先日、フランス映画「冬時間のパリ」を見ました。
何だか小難しい議論の応酬で始まる映画で、少々ウンザリしながら見ていると、夫が編集者で妻が女優の夫婦と、もう一組の夫が小説家で妻が政治家秘書の夫婦が主人公だと判ってきました。
スクリーン上に繰り広げられるパリの街並みやそれぞれの家庭の生活感あるたたずまいも魅力的で、いつの間にか最初のウンザリはどこへやら、映画の中に巧みに引き込まれていました。

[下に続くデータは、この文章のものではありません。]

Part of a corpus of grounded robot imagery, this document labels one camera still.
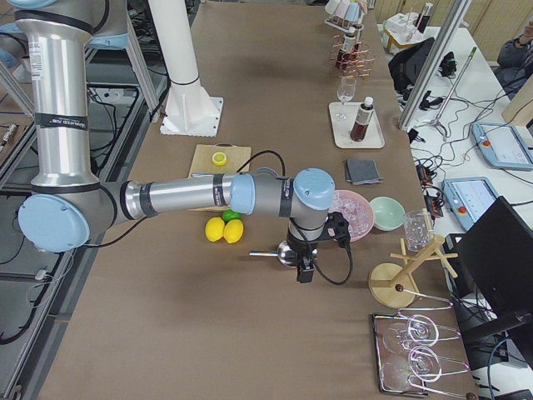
brown table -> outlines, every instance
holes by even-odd
[[[343,162],[375,159],[383,183],[357,187],[372,199],[392,196],[407,210],[423,206],[409,143],[399,116],[373,16],[366,40],[378,54],[356,99],[373,96],[386,145],[382,150],[337,148],[328,117],[336,101],[336,71],[328,60],[337,34],[322,7],[208,2],[193,25],[202,85],[224,97],[216,138],[169,137],[153,125],[131,178],[184,178],[198,143],[267,148],[294,176],[323,168],[339,188]],[[279,169],[272,156],[252,163]],[[398,253],[401,230],[372,232],[353,243],[355,272],[343,287],[317,274],[299,284],[275,259],[251,259],[252,249],[274,249],[286,220],[248,216],[244,238],[209,243],[206,212],[174,212],[147,220],[97,256],[68,324],[41,399],[343,399],[380,398],[370,315],[392,312],[371,296],[366,279],[375,265]],[[106,241],[126,227],[112,229]],[[332,278],[346,274],[346,254],[320,246],[320,264]],[[420,268],[421,290],[446,294],[436,264]],[[456,324],[453,312],[439,322]],[[465,359],[455,341],[442,348]],[[467,374],[448,382],[472,390]]]

jigger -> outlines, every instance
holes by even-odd
[[[315,258],[318,254],[318,250],[313,250],[313,257]],[[249,255],[251,256],[260,256],[260,257],[277,257],[280,260],[280,263],[286,267],[295,267],[296,266],[296,253],[292,250],[286,241],[281,242],[277,246],[277,251],[275,252],[264,252],[262,250],[251,250]]]

black monitor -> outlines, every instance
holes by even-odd
[[[507,331],[533,368],[533,232],[499,197],[457,243],[457,252],[497,316],[472,328],[474,339]],[[465,332],[466,343],[471,334]]]

green bowl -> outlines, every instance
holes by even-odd
[[[394,198],[376,197],[370,202],[374,211],[374,226],[382,231],[392,231],[403,225],[406,210]]]

yellow lemon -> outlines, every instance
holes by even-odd
[[[206,223],[206,238],[209,242],[216,242],[224,233],[224,220],[220,217],[213,217]]]
[[[232,219],[224,227],[224,238],[228,243],[235,243],[241,240],[244,233],[244,225],[240,219]]]

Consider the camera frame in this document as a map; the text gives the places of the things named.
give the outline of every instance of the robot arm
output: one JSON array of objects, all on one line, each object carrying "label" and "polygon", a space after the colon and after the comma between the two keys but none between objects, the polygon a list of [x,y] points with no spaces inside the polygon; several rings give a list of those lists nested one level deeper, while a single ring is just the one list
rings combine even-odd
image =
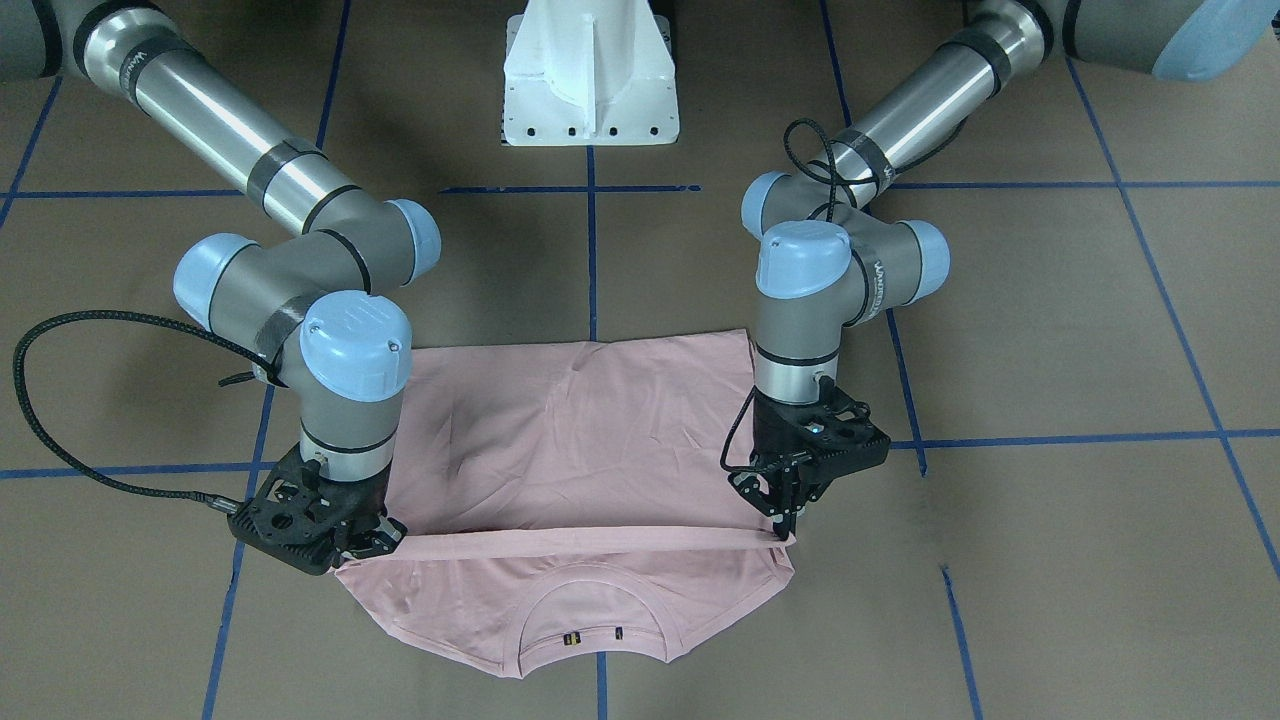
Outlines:
[{"label": "robot arm", "polygon": [[[886,224],[867,205],[1056,47],[1164,79],[1211,79],[1244,56],[1276,10],[1276,0],[983,0],[968,27],[864,118],[829,142],[819,131],[824,152],[797,163],[800,174],[751,183],[742,224],[760,241],[754,451],[750,465],[722,465],[780,538],[833,479],[888,452],[867,405],[836,387],[841,328],[915,302],[950,270],[937,228]],[[826,222],[814,219],[823,213]]]},{"label": "robot arm", "polygon": [[270,379],[302,401],[298,446],[255,498],[219,506],[233,534],[312,574],[393,551],[404,528],[387,518],[383,497],[412,337],[380,295],[436,263],[430,214],[374,200],[212,69],[150,3],[6,3],[0,27],[0,79],[87,78],[164,126],[297,236],[264,249],[215,234],[174,275],[192,318],[270,361]]}]

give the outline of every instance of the blue tape
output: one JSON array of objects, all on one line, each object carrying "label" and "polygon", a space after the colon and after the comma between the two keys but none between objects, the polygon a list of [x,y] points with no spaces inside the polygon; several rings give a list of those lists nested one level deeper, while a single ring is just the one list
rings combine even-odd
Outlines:
[{"label": "blue tape", "polygon": [[893,190],[1111,190],[1114,182],[896,182]]},{"label": "blue tape", "polygon": [[4,228],[4,223],[9,219],[9,210],[13,208],[14,197],[18,193],[18,188],[22,187],[22,178],[27,174],[27,167],[31,165],[31,158],[36,154],[36,143],[40,142],[40,135],[45,132],[45,123],[49,120],[49,111],[54,109],[54,101],[58,100],[58,91],[63,87],[63,78],[58,77],[54,79],[52,87],[49,88],[49,95],[45,96],[45,104],[40,108],[40,117],[36,118],[36,127],[31,129],[31,137],[27,138],[27,147],[22,151],[22,160],[18,163],[18,170],[13,176],[13,182],[9,183],[9,192],[5,195],[4,205],[0,205],[0,228]]},{"label": "blue tape", "polygon": [[595,653],[595,717],[609,720],[609,666],[603,652]]},{"label": "blue tape", "polygon": [[982,698],[978,697],[978,680],[973,675],[973,659],[969,656],[969,638],[964,632],[964,619],[960,618],[960,605],[956,602],[955,588],[951,584],[951,569],[942,566],[942,582],[947,585],[947,605],[951,606],[951,626],[956,632],[956,644],[960,647],[960,664],[964,666],[964,683],[969,688],[969,706],[973,720],[982,720]]},{"label": "blue tape", "polygon": [[31,191],[14,195],[18,200],[78,200],[78,199],[133,199],[133,197],[237,197],[238,190],[72,190]]},{"label": "blue tape", "polygon": [[1036,445],[1102,445],[1116,442],[1169,442],[1190,439],[1217,439],[1222,433],[1217,430],[1188,430],[1169,433],[1110,433],[1110,434],[1084,434],[1084,436],[1029,436],[1029,437],[996,437],[996,438],[960,438],[960,439],[925,439],[922,445],[928,448],[948,447],[1014,447]]},{"label": "blue tape", "polygon": [[599,338],[599,306],[596,305],[596,272],[595,272],[595,147],[586,146],[586,273],[588,284],[588,313],[591,342]]},{"label": "blue tape", "polygon": [[840,70],[840,55],[836,53],[836,35],[831,29],[831,13],[827,9],[827,0],[820,0],[822,29],[827,33],[827,53],[831,55],[831,69],[836,73],[836,92],[840,95],[840,110],[845,117],[845,127],[854,124],[854,117],[849,111],[849,99],[845,96],[845,74]]},{"label": "blue tape", "polygon": [[493,187],[447,187],[440,195],[543,195],[566,192],[701,192],[700,184],[534,184]]},{"label": "blue tape", "polygon": [[1212,420],[1213,428],[1217,430],[1219,439],[1222,445],[1222,452],[1226,454],[1228,462],[1231,465],[1231,473],[1235,475],[1235,483],[1239,486],[1240,495],[1244,497],[1244,505],[1249,510],[1249,515],[1253,519],[1253,525],[1258,532],[1258,539],[1262,542],[1267,559],[1271,561],[1271,570],[1275,573],[1276,579],[1280,580],[1280,557],[1276,556],[1275,544],[1271,542],[1271,533],[1267,532],[1262,514],[1258,512],[1257,502],[1253,500],[1253,492],[1249,489],[1249,483],[1245,480],[1244,471],[1240,470],[1240,465],[1235,459],[1235,451],[1231,448],[1231,441],[1228,437],[1226,430],[1222,428],[1222,419],[1219,416],[1217,407],[1213,405],[1213,398],[1210,396],[1208,384],[1204,382],[1204,375],[1201,373],[1199,363],[1196,360],[1196,352],[1192,351],[1190,341],[1187,338],[1187,331],[1183,328],[1183,323],[1178,318],[1178,310],[1174,307],[1174,301],[1169,295],[1169,288],[1165,287],[1165,278],[1161,275],[1160,268],[1156,264],[1156,256],[1151,251],[1151,245],[1147,242],[1147,233],[1143,232],[1142,223],[1138,220],[1138,211],[1134,209],[1133,200],[1129,197],[1129,190],[1120,178],[1120,168],[1116,165],[1110,145],[1107,145],[1106,135],[1102,132],[1102,124],[1098,122],[1098,115],[1093,110],[1093,102],[1089,101],[1089,94],[1085,92],[1084,83],[1080,82],[1080,74],[1076,72],[1075,63],[1073,63],[1070,58],[1066,60],[1066,69],[1071,73],[1071,82],[1075,83],[1075,91],[1079,94],[1080,101],[1084,104],[1084,110],[1089,115],[1089,124],[1093,126],[1093,132],[1098,137],[1098,145],[1102,146],[1102,155],[1107,160],[1107,167],[1111,168],[1111,177],[1115,179],[1116,190],[1120,191],[1120,199],[1124,200],[1125,211],[1129,214],[1129,222],[1133,224],[1134,233],[1138,236],[1138,243],[1142,246],[1142,255],[1147,260],[1147,266],[1151,269],[1151,277],[1156,281],[1156,288],[1160,291],[1160,299],[1164,301],[1165,310],[1169,313],[1169,320],[1174,324],[1174,332],[1178,334],[1178,342],[1183,346],[1183,354],[1187,356],[1187,363],[1192,368],[1192,375],[1196,378],[1196,386],[1199,388],[1201,397],[1204,400],[1204,407],[1208,410],[1210,420]]},{"label": "blue tape", "polygon": [[347,23],[351,20],[351,0],[342,4],[342,19],[338,20],[338,41],[333,49],[333,64],[329,67],[329,85],[324,91],[324,108],[320,110],[320,126],[316,128],[316,147],[324,150],[325,136],[329,135],[329,114],[333,111],[333,96],[338,90],[338,73],[342,69],[342,50],[347,45]]},{"label": "blue tape", "polygon": [[915,413],[915,396],[911,393],[911,378],[906,373],[906,355],[902,352],[902,338],[897,333],[897,318],[892,310],[884,311],[888,322],[888,337],[893,341],[893,355],[897,357],[897,375],[902,382],[902,402],[906,404],[906,420],[911,424],[911,442],[915,447],[915,461],[920,465],[920,477],[929,474],[929,460],[924,455],[924,439],[920,437],[920,420]]},{"label": "blue tape", "polygon": [[[192,462],[186,465],[120,465],[95,468],[104,475],[180,475],[186,473],[244,473],[257,470],[253,462]],[[23,470],[0,470],[0,480],[27,478],[72,478],[79,477],[74,468],[32,468]]]},{"label": "blue tape", "polygon": [[[248,474],[244,484],[244,500],[253,497],[257,489],[259,466],[262,464],[262,450],[266,447],[266,429],[271,423],[271,401],[275,398],[275,388],[266,387],[262,393],[262,413],[257,421],[257,438],[253,441],[253,470]],[[232,579],[227,584],[227,594],[223,597],[223,615],[218,625],[218,641],[214,643],[214,659],[209,665],[209,684],[205,687],[205,705],[200,715],[201,720],[212,720],[214,706],[218,703],[218,684],[223,678],[223,660],[227,656],[227,639],[232,632],[232,615],[236,612],[236,591],[239,588],[239,571],[244,560],[244,543],[237,541],[236,550],[232,551]]]}]

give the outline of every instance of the floor
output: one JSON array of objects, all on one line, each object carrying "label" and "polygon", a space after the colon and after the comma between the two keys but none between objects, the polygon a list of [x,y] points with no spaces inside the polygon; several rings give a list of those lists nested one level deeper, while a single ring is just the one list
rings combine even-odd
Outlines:
[{"label": "floor", "polygon": [[[518,0],[168,3],[192,42],[375,193],[436,215],[393,297],[419,345],[745,327],[737,204],[783,127],[842,127],[960,22],[946,0],[680,4],[668,147],[498,142]],[[803,523],[791,587],[667,666],[497,680],[388,638],[333,578],[193,505],[93,486],[0,391],[0,716],[1280,716],[1280,44],[1179,86],[1050,61],[874,204],[951,240],[936,296],[846,333],[841,384],[897,442]],[[0,345],[86,307],[183,318],[212,232],[287,240],[127,104],[0,86]],[[72,327],[32,354],[46,424],[132,482],[239,496],[297,405],[228,355]]]}]

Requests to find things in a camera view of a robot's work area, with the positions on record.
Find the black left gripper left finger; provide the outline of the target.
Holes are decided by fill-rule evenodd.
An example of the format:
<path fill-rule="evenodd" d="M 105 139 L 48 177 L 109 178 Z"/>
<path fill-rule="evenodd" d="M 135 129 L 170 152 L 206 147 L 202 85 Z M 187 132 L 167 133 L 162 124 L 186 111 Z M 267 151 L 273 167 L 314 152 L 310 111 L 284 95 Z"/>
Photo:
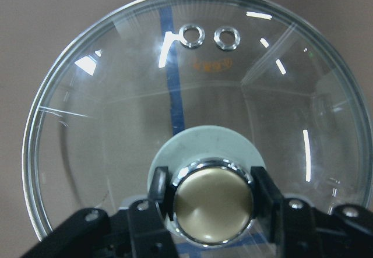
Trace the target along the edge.
<path fill-rule="evenodd" d="M 177 257 L 162 211 L 168 176 L 157 167 L 147 198 L 113 216 L 99 208 L 75 212 L 24 257 Z"/>

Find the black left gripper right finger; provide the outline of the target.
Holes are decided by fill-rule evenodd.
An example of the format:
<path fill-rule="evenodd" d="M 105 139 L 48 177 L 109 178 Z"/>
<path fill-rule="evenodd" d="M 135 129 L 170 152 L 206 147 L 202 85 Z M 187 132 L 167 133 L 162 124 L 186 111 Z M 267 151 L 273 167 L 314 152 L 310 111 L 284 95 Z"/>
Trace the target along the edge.
<path fill-rule="evenodd" d="M 254 217 L 276 257 L 372 257 L 372 212 L 342 204 L 330 214 L 284 197 L 264 167 L 252 167 Z"/>

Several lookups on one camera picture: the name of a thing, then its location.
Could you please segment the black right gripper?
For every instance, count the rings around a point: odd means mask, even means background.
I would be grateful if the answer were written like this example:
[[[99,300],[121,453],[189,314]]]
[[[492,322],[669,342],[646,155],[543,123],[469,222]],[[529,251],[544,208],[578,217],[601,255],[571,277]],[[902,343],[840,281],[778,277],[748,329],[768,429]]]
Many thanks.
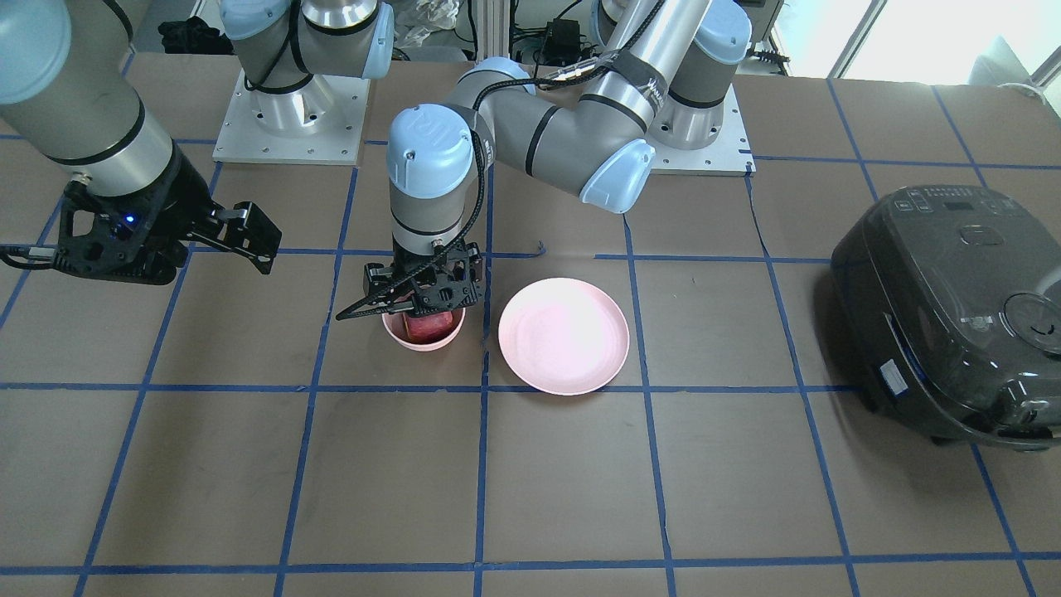
[[[241,254],[269,275],[282,231],[254,201],[224,208],[182,150],[154,182],[120,197],[94,194],[69,181],[60,203],[57,248],[3,245],[2,262],[15,269],[81,279],[167,286],[188,260],[185,241],[207,238],[222,252]]]

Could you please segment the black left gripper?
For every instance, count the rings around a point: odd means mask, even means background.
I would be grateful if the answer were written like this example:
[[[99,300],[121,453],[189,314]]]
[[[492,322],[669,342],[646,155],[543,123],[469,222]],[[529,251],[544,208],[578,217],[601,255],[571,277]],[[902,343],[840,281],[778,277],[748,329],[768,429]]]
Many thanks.
[[[408,252],[393,241],[394,261],[366,264],[365,298],[343,309],[335,320],[402,314],[427,318],[479,303],[482,289],[482,254],[477,243],[460,240],[443,260],[432,265],[429,254]]]

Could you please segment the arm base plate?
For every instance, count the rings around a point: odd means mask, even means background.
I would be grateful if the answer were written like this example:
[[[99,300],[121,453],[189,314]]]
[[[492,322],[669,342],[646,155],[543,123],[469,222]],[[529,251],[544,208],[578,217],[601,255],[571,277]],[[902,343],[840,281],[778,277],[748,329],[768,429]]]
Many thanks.
[[[221,163],[338,165],[359,162],[369,80],[316,75],[284,95],[234,83],[212,157]]]
[[[667,98],[647,141],[655,148],[653,174],[745,177],[756,171],[733,86],[708,109]]]

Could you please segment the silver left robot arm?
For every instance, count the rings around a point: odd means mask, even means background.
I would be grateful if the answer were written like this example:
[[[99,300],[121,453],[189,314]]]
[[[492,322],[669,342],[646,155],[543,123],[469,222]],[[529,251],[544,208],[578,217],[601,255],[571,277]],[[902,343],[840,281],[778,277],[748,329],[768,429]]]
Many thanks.
[[[727,98],[753,45],[735,1],[625,1],[586,72],[530,78],[490,57],[443,102],[394,118],[386,166],[393,264],[365,268],[365,296],[337,320],[405,314],[421,320],[480,298],[477,245],[466,242],[493,163],[625,214],[662,160],[705,166],[726,135]]]

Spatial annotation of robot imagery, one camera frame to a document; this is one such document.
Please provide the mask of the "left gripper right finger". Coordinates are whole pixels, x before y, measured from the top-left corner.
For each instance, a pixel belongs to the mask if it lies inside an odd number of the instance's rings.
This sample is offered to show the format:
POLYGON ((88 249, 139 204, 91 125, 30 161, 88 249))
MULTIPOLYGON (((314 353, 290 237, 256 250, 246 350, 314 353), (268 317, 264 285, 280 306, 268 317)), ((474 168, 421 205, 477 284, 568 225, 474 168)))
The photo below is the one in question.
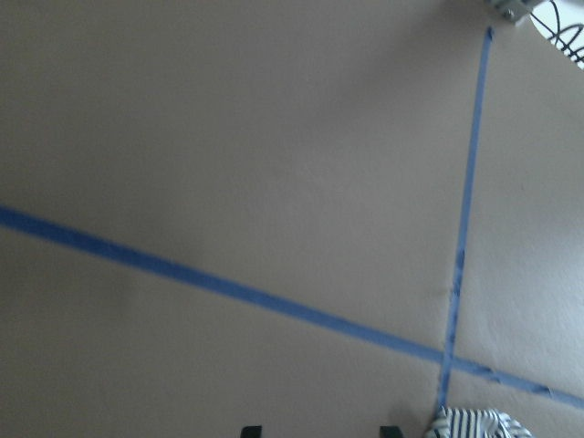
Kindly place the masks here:
POLYGON ((382 425, 379 429, 380 438, 402 438, 402 430, 395 425, 382 425))

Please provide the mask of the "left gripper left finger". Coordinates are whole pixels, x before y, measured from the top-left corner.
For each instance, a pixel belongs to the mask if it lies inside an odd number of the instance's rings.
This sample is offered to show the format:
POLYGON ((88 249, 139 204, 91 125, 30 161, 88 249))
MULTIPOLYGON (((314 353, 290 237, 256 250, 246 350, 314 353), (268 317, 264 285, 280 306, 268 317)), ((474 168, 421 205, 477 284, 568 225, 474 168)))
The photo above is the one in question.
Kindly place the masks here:
POLYGON ((244 426, 241 430, 241 438, 261 438, 262 430, 261 425, 244 426))

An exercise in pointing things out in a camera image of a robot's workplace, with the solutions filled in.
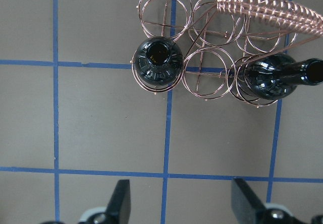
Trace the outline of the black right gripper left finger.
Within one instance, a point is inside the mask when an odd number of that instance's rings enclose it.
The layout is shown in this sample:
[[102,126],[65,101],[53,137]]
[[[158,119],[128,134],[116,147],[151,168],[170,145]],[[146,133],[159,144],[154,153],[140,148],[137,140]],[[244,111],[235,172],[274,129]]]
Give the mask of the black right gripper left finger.
[[105,210],[105,223],[129,223],[131,213],[130,180],[119,180]]

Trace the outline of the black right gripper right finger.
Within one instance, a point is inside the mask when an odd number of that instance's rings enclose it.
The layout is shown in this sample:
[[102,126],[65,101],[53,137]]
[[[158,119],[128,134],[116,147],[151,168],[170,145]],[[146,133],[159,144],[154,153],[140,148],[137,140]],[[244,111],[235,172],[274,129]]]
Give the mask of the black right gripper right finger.
[[242,178],[232,179],[231,208],[238,223],[261,223],[266,211],[263,202]]

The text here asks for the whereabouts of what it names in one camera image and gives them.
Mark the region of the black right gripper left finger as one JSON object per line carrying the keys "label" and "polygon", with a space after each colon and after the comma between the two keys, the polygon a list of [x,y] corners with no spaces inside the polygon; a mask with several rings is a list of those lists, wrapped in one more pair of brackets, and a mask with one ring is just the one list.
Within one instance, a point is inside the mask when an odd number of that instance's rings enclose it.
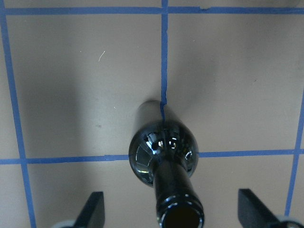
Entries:
{"label": "black right gripper left finger", "polygon": [[103,228],[104,225],[104,193],[102,191],[92,192],[72,227]]}

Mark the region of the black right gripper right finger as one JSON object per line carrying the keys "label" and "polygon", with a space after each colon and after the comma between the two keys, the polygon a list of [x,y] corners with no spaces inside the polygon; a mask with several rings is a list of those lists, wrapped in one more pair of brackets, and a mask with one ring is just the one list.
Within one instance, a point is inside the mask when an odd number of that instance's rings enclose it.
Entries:
{"label": "black right gripper right finger", "polygon": [[250,189],[238,190],[237,217],[243,228],[278,228],[279,219]]}

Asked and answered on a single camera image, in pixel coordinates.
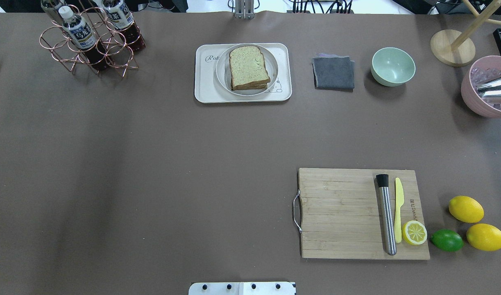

パリが大好き、フランス映画が大好きな私は、パリが舞台の映画だと知ると、その内容に関係なく見てしまうんですよね。この映画も何だか受け入れがたく理解しがたい場面が多く、現代のフランスの社会、モラルをホントに写し取っているのだろうか、なんて思いながらも一方では、こんな一面もあるんだろうな~、パリならではの人間模様なのかな~という、気持にもなって来るから不思議です。
女優で編集者の妻役の人気女優のジュリエット・ビノシュにとって、この役は物足りないというか人物造形があいまいで、やりにくかったのではという気がします。主人公たちの会話が抑制的で淡々と時間が流れていき、最後は編集者と女優夫婦の別荘に小説家と政治家秘書の夫妻が招かれ、政治家秘書の妻が夫に妊娠を告げるところでラストとなりました。この成り行きって、見ている私からすると「おや、おや」という感じですよ。
人の気持ちの動きを追うのがフランス映画だと、言ってしまえばそれまでですが、何となく胸にすとんと落ちて来ない映画でガッカリでしたね。とりとめのない感想でごめんなさい。